_Record excerpts_.
§
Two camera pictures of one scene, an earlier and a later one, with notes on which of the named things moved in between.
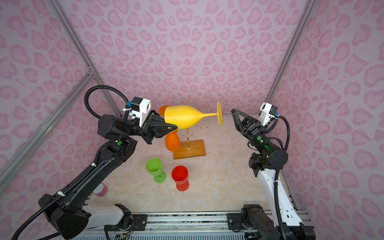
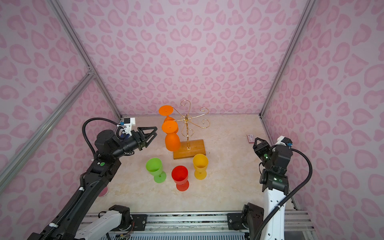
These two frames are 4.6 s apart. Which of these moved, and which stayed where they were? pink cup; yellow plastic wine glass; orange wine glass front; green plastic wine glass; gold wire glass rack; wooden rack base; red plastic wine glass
§
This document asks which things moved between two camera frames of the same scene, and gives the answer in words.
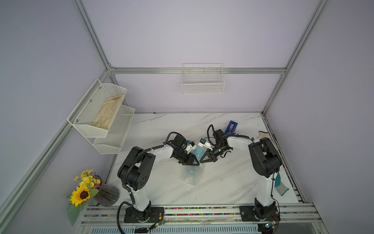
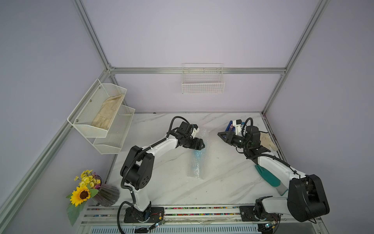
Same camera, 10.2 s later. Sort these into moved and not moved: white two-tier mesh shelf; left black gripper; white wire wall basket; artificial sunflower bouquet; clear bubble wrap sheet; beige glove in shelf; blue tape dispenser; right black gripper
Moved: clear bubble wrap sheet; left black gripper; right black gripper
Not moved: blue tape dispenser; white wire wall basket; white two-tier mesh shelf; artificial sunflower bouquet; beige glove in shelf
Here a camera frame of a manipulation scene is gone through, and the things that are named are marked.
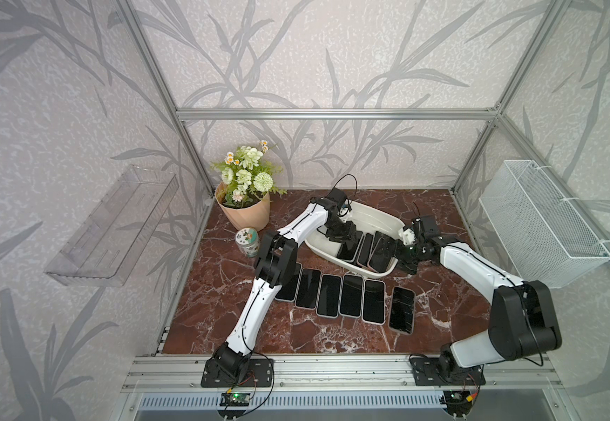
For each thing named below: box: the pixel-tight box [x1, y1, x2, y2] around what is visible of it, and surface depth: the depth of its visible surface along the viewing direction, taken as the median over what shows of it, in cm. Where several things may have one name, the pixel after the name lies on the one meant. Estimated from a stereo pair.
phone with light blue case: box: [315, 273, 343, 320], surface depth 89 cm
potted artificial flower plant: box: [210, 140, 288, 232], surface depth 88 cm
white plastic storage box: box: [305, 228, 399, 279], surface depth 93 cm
§
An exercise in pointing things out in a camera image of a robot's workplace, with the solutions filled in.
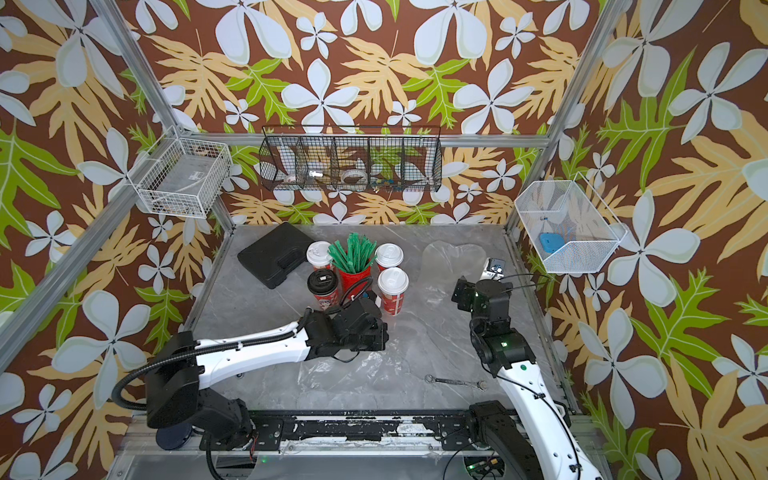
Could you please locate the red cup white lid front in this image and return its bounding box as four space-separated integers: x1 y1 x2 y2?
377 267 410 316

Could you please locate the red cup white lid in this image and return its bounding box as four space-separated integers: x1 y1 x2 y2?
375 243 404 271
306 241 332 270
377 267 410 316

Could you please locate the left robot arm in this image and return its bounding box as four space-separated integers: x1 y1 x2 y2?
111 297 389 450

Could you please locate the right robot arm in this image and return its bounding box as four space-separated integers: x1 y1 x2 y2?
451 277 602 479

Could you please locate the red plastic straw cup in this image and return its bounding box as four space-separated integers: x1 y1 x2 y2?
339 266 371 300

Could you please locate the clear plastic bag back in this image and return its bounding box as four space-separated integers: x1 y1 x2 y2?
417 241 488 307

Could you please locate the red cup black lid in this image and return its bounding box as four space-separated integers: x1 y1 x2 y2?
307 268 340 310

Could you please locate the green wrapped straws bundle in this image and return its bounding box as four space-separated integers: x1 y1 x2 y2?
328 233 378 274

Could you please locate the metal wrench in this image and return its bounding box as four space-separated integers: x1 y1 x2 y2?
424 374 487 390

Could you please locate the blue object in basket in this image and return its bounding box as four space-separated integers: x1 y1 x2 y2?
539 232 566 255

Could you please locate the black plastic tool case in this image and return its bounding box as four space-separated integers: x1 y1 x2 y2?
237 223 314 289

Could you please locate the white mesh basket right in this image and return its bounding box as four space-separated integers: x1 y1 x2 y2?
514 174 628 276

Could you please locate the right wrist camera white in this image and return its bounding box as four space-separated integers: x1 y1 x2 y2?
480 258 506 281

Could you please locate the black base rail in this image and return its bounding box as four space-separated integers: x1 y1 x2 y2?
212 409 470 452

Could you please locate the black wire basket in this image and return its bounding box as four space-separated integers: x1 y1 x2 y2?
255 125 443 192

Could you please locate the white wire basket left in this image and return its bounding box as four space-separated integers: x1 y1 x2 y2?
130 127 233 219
§
_Required work_.
Whenever the string "named" shows up in a line above, copy that line.

_Exercise result_.
Two camera pictures of one scene, an earlier and a later one, with notes on which of the named things moved in between.
Here a camera frame of a manipulation scene is gone through, and the things that are named are marked.
For each thing named below: box: the pixel-tight box [x1, y1, x2, y2] around what is visible of it, and surface depth: the depth of its visible surface along the viewing direction, taken as the median over what shows of it, in cm. Where several things may have one name, the pixel after the name lies on the one meant. Estimated from a stereo pair.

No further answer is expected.